2 Mayıs 2010 Pazar

YAZACAK NE ÇOK ŞEY VAR ...

bodrum-8-241008-300x225

Yazacak ne çok şey var aslında. . .

Birikti hepsi birer birer.

Hava mesela, çok dengesiz bu ara.
Ne yaptığı belli olmayan insanlar gibi.
Bir sıcak ve samimi, bir serin ve mesafeli.
İnsan nasıl davranacağını bilemiyor kendisine.

* * * *
İşçi bayramı bu yıl çok coşkulu kutlandı Antalya'da, bu bile ayrı bir yazı konusu olabilir.

* * * *
Ya Siirt'te yaşanananlar, güzel yurdumun acınası, içler acısı halleri?

* * * *
Haa bir de İzmir' deki seri katil var, bir insanın nasıl bu hale geldiğinden başlanıp, önüne gelenin silah kulllanmasının doğurduğu sonuçlardan şahane bir yazı ortaya çıkabilir.

* * * *
Oğlum anneler gününde çok güzel bir şiir okuyacak, evde hazırlanıyoruz birlikte, o okuyor ben duygulanıyorum; bak bu da uzun bir yazı konusu olabilir.

* * * *
Bu gün kitap kurdu yeğenim Melis'e çok şeker bir kitap aldık, o kitabı bitirir bitirmez ben de okuyacağım, haa karar verdim biraz çocuk kitapları okumak istiyorum ben, hiç de fena fikir değil. Nedenleri mi? O da bir yazı konusu işte.

* * * *
Diyorum ya yazacak o kadar çok konu var ki ...

Eeee, yaz o zaman diyorsunuz değil mi?

Yok yazamıyorum ki, sorun burada başlıyor işte...

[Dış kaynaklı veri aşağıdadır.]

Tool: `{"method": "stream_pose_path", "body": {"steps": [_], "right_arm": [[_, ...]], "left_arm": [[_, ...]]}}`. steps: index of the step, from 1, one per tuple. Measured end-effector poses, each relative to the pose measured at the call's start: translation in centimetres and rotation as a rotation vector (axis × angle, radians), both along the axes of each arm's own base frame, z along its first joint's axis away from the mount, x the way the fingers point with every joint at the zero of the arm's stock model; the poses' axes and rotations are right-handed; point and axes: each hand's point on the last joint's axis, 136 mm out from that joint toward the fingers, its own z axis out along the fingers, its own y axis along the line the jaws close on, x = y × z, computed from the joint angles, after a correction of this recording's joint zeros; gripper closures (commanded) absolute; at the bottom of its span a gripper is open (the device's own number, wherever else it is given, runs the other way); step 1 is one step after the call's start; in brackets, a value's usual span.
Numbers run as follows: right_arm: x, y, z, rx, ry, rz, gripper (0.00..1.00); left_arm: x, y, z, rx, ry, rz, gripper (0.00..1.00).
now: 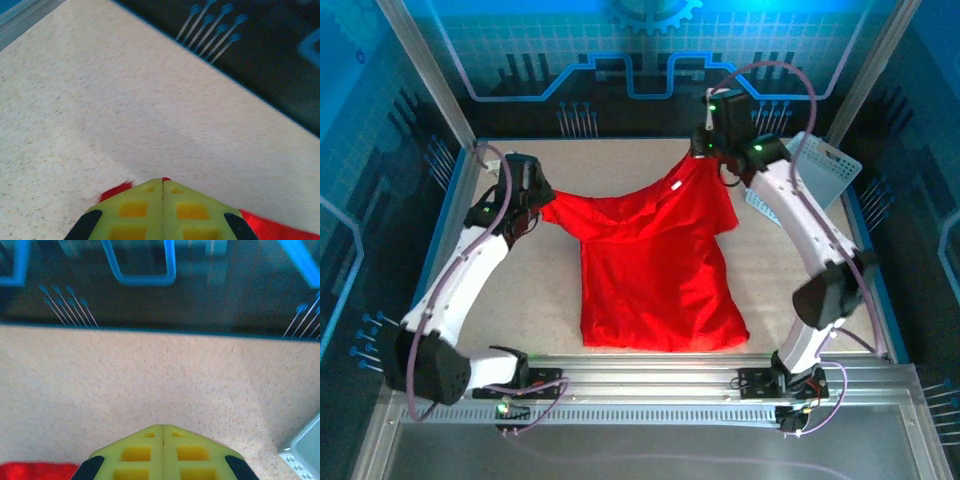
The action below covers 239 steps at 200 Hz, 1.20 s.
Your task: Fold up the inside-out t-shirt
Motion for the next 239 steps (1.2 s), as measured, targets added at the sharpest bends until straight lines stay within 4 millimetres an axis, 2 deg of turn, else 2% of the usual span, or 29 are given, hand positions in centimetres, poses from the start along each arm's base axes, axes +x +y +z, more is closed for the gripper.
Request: {"method": "stream_pose_path", "body": {"steps": [11,23,30,49,69,83,99,108,119,140,153,174,190,204,216,239], "right_arm": [[1.3,0.1,-2.6,-0.016,0.044,-0.006,0.97],[2.6,0.2,-5.0,-0.023,0.086,-0.01,0.76],[3.5,0.3,-6.1,-0.019,0.103,-0.015,0.68],[6.4,0.2,-7.6,-0.013,0.113,-0.035,0.46],[8.9,-0.1,-7.1,-0.007,0.095,-0.053,0.29],[9.6,-0.5,-5.9,-0.012,0.074,-0.057,0.26],[9.1,-0.9,-4.2,-0.015,0.056,-0.055,0.25],[8.3,-1.2,-3.3,-0.018,0.054,-0.052,0.24],[6.7,-1.7,-2.9,-0.025,0.062,-0.047,0.23],[1.6,-3.2,-3.5,-0.033,0.11,-0.037,0.22],[-2.0,-4.1,-4.2,-0.03,0.143,-0.031,0.22],[-6.9,-5.1,-6.1,0.001,0.191,-0.025,0.22],[-9.7,-5.5,-8.6,0.023,0.249,-0.017,0.22],[-11.8,-5.7,-11.7,0.028,0.32,-0.014,0.22],[-13.3,-6.0,-14.5,0.02,0.388,-0.016,0.22],[-16.2,-6.7,-19.8,-0.002,0.523,-0.029,0.22]], "left_arm": [[0.8,0.9,-1.6,-0.003,0.036,0.032,1.0],[1.8,1.8,-3.5,-0.003,0.078,0.059,1.0],[2.3,2.1,-4.6,-0.003,0.105,0.069,1.0],[4.6,3.1,-7.2,-0.013,0.177,0.084,0.73],[7.8,3.9,-8.6,-0.044,0.229,0.089,0.56],[9.6,4.5,-8.4,-0.063,0.237,0.089,0.38],[9.8,5.1,-7.8,-0.067,0.243,0.094,0.19],[9.2,5.1,-7.2,-0.054,0.249,0.083,0.12],[8.2,4.6,-6.4,-0.05,0.247,0.075,0.1],[5.3,1.9,-4.5,-0.013,0.228,0.006,0.07],[2.9,-1.4,-3.5,0.017,0.211,-0.084,0.06],[-1.0,-9.1,-2.9,0.07,0.189,-0.315,0.06],[-4.5,-14.3,-4.5,0.12,0.213,-0.496,0.06],[-7.4,-17.2,-7.1,0.171,0.267,-0.612,0.06],[-9.9,-18.7,-9.6,0.22,0.325,-0.693,0.05],[-13.4,-20.1,-13.2,0.29,0.41,-0.792,0.05]]}}
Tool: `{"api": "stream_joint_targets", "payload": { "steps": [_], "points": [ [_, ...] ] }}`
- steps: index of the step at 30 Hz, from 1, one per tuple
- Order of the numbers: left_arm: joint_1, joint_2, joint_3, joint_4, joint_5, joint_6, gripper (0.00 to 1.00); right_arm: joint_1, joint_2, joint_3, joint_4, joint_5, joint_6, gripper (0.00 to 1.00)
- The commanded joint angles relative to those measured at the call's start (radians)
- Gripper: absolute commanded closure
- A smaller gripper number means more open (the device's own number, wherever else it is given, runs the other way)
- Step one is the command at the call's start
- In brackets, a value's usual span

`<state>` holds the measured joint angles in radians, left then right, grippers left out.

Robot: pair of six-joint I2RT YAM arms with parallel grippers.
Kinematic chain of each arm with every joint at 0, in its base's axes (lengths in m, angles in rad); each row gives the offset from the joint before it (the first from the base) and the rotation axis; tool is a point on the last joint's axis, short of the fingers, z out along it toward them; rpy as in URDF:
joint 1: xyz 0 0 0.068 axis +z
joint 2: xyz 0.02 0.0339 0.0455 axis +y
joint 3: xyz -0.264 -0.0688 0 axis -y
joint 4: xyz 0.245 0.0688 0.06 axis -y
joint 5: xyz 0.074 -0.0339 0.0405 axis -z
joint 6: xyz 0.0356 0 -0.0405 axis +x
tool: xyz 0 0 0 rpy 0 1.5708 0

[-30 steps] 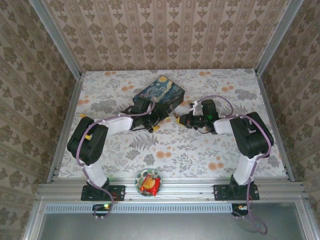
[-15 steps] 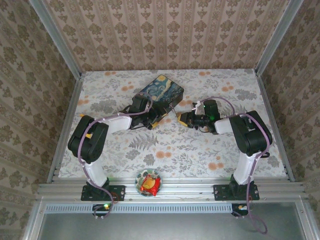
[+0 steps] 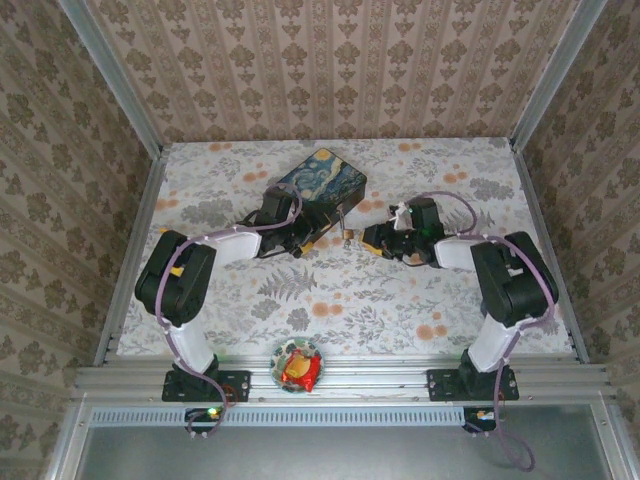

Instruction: Unlock the padlock with the key

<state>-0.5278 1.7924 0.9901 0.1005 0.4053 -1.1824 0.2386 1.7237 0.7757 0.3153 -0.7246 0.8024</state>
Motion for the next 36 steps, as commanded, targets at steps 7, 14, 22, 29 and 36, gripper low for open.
{"api": "stream_joint_targets", "payload": {
  "steps": [7,14,22,29,36],
  "points": [
    [0.001,-0.11,0.045,-0.285,-0.223,0.175,0.0,0.056,-0.113,0.138,-0.429,0.284,-0.288,0.63],
    [-0.018,-0.137,0.194,-0.529,-0.547,0.399,0.0,0.158,0.01,0.324,-0.61,0.523,-0.401,0.53],
    [-0.018,0.0,0.368,-0.602,-0.638,0.587,0.0,0.268,0.155,0.471,-0.666,0.676,-0.434,0.42],
    [-0.017,0.116,0.485,-0.681,-0.661,0.639,0.0,0.302,0.22,0.532,-0.682,0.759,-0.45,0.39],
    [-0.005,0.148,0.478,-0.714,-0.663,0.634,0.0,0.317,0.281,0.591,-0.691,0.814,-0.478,0.39]
  ]
}}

Açık öğretim final sınavları havasına girdim ben, öğrencilerime bol bol soru hazırlıyorum.

Strateji, misyon, vizyon, sermaye bütçelemesi kararları, uluslar arası piyasalar, arz eğrisi, talep eğrisi derdim bunlarla bu aralar.

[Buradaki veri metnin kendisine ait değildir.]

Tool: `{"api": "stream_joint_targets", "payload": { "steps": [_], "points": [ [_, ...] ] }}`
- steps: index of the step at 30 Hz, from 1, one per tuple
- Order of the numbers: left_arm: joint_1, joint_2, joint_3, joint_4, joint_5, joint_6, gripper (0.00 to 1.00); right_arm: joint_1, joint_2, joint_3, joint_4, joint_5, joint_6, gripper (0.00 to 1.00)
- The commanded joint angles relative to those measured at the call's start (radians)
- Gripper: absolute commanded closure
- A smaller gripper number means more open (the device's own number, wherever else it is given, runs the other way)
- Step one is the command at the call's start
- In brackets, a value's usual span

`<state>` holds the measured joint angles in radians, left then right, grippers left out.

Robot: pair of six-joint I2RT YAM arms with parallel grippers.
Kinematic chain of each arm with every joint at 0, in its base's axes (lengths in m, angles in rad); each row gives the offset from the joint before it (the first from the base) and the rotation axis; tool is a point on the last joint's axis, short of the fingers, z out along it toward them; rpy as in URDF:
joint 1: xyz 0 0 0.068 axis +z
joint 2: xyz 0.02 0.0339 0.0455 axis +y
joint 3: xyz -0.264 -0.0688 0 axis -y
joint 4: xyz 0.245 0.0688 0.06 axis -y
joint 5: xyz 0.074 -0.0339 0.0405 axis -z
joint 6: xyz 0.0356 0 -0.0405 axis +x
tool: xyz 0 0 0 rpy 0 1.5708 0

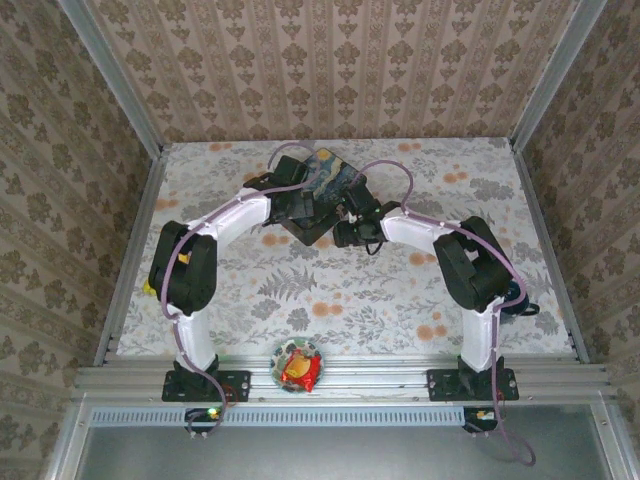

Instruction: Unlock the padlock with the key

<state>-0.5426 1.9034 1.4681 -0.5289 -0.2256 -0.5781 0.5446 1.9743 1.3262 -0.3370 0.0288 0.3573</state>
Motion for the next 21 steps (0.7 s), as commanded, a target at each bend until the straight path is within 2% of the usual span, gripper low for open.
{"api": "stream_joint_targets", "payload": {
  "steps": [1,13,21],
  "points": [
    [0.013,0.036,-0.004,-0.084,-0.031,0.029,0.0,0.014,0.042,0.054,-0.044,0.074,-0.038,0.39],
    [0.016,0.031,-0.035,-0.069,-0.001,0.011,0.0,0.037,0.124,0.123,-0.083,0.144,-0.061,0.42],
    [0.018,0.027,-0.045,-0.065,0.004,0.003,0.0,0.044,0.141,0.096,-0.077,0.158,-0.062,0.49]
  ]
}}
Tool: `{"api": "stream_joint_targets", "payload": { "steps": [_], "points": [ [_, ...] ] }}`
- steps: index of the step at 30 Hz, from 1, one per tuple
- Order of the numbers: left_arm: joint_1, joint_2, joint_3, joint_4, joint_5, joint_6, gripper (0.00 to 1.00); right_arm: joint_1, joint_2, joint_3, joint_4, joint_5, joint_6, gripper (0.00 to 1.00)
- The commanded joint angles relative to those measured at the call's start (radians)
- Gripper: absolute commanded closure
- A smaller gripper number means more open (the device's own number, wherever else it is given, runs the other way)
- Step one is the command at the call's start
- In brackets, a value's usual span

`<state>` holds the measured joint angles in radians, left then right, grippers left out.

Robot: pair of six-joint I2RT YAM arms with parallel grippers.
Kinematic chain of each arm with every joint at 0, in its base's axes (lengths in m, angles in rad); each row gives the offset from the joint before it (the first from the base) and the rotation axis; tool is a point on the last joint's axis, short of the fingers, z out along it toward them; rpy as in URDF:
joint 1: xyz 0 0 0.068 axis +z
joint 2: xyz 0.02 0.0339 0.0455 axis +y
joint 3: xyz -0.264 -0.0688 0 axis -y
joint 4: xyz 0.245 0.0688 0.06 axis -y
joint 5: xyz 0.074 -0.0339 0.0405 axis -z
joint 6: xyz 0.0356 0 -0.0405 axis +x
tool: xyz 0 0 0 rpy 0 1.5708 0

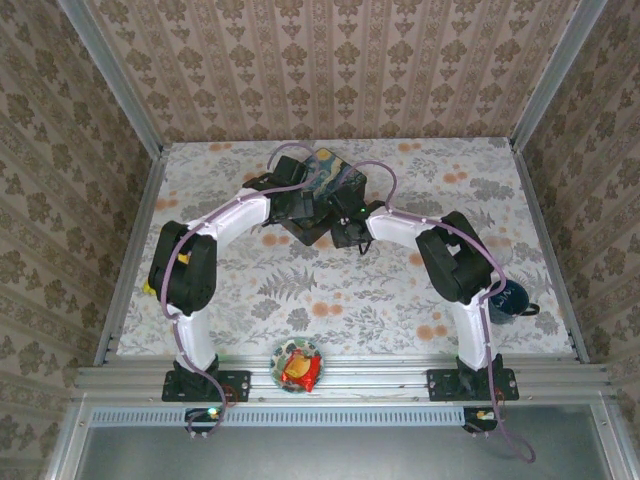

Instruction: Unlock the padlock with the key

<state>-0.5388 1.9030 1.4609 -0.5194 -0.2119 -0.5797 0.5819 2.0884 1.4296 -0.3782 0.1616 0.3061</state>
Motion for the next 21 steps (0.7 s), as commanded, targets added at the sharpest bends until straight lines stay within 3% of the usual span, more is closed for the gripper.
{"api": "stream_joint_targets", "payload": {
  "steps": [1,7,17,21],
  "points": [
    [0.016,0.027,-0.042,-0.072,-0.009,0.003,0.0,0.006,0.031,-0.009,-0.034,0.029,-0.008,0.5],
    [0.02,0.027,-0.048,-0.069,0.001,-0.002,0.0,0.006,0.038,-0.011,-0.009,0.032,-0.009,0.58],
    [0.029,0.018,-0.059,-0.066,0.003,-0.002,0.0,-0.006,-0.026,-0.079,0.048,0.013,-0.012,0.88],
    [0.03,0.006,-0.071,-0.064,0.009,-0.003,0.0,-0.037,-0.069,-0.124,0.093,-0.058,0.02,0.95]
  ]
}}
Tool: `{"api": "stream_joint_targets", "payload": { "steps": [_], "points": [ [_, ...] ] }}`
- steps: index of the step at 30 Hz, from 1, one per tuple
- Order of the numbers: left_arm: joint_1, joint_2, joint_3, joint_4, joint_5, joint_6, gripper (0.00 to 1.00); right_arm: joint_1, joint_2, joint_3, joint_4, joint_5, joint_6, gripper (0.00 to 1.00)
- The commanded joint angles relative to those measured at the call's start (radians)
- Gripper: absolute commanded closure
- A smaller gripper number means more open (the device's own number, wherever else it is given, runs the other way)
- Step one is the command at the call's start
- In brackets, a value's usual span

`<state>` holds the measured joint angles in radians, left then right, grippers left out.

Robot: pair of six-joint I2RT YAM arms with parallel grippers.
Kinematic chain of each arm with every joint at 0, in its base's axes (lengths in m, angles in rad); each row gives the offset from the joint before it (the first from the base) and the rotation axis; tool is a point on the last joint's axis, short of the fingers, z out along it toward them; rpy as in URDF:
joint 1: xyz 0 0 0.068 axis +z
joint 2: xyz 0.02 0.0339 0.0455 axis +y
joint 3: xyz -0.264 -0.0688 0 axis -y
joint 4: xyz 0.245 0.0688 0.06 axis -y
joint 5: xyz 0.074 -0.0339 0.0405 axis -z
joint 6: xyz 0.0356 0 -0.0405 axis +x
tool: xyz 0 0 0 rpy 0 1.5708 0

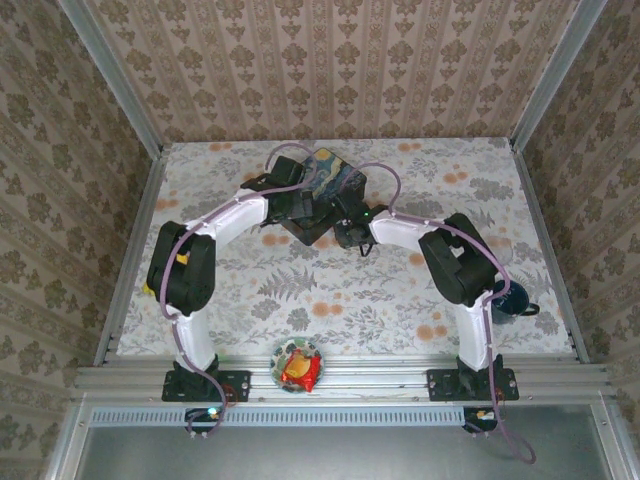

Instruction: Unlock the padlock with the key

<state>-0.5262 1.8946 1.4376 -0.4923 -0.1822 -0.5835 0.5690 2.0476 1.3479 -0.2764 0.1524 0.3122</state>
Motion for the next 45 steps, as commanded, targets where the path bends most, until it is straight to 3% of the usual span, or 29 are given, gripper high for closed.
{"api": "stream_joint_targets", "payload": {
  "steps": [1,8,22,45],
  "points": [
    [0.017,0.01,-0.053,-0.089,-0.02,-0.002,0.0,-0.035,-0.035,-0.052,0.003,-0.07,0.032,0.97],
    [0.017,-0.018,-0.102,-0.066,-0.002,-0.015,0.0,-0.07,-0.042,-0.075,0.057,-0.152,0.117,1.0],
    [0.017,-0.026,-0.138,-0.034,0.029,-0.017,0.0,-0.087,-0.061,-0.088,0.133,-0.198,0.25,1.0],
    [0.017,-0.008,-0.135,-0.028,0.047,-0.007,0.0,-0.141,-0.057,-0.076,0.229,-0.28,0.356,1.0]
  ]
}}
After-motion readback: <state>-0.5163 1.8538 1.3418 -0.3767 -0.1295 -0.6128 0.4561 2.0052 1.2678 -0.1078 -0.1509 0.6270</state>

Kafamı toparlayamıyorum bir türlü.

Klavyenin başına oturunca soru yazasım, konu özeti çıkarasım geliyor.

Başka bir şey yazmaya koşullandıramıyorum kendimi.

Neyse çok sürmeyecek bu durum çünkü mayıs sonunda final sınavları, var sonra yine kendimle başbaşa kalacağım elbette.

Öğrenciler mi?

Onlar benden rahat vallahi, sanki yer değiştirmiş gibiyiz, ben öğrenci onlar öğretmen.

Bu da böyle değişik bir duygu işte.

Demem o ki buralardayım aslında, üstelik mayıs coşkusu her yanımdan taşıyor.

Eğer ay sonuna kadar yukarıda söz ettiğim ders konuları ile ilgili yazılar görürseniz sakın şaşırmayın olur mu?

Ne de olsa vizyonum da, misyonum da yazmak, öğrenmek, bir de naçizane öğrencilere bir şeyler öğretmek üzerine kurulu değil mi?

5 yorum:

Selma dedi ki...

Yazmalısınız Özlem hocam:) Çünkü ben sabırsızlıkla bekliyorum yeni yazılarınızı. Yoğunsunuz bu aralar. Bugün ne güzel bir hava vardı cadde de değişken havaya inat bir sürü örgüt, dernek, kadın-erkek herkesin gür sesiyle yankılandı her yer.. Özgürce yürüyebilmeleri ve seslerini yükseltebilmeleri beni keyiflendirdi. Rahatsızdım bugün katılmak isterdim coşkuya bende. Dünya emekçilerinin dayanışma günü kutlu olsun..

Ezgi dedi ki...

Ben de yoğunum bu aralar.Proje ve performans ödevleriyle uğraşıyorum.Ve sanırım artık tatil gelsin istiyorum:))
Hava da dediğin gibi kararsız.Ben güneşli tercih ediyorum:)
Mutlu haftalar diliyorum
Sevgiler

Melis Pamuk dedi ki...

Kitabı mutlaka okumalısın teyzecim muhteşem, çok keyifli:))))))))))))

yasemin şen dedi ki...

özlemcim "yazamıyorum" derken bile nasıl güzel yazılabileceğini göstermişsin!

Özlem dedi ki...

Yasemin'ciğim, çok teşekkür ederim güzel yorumun için:)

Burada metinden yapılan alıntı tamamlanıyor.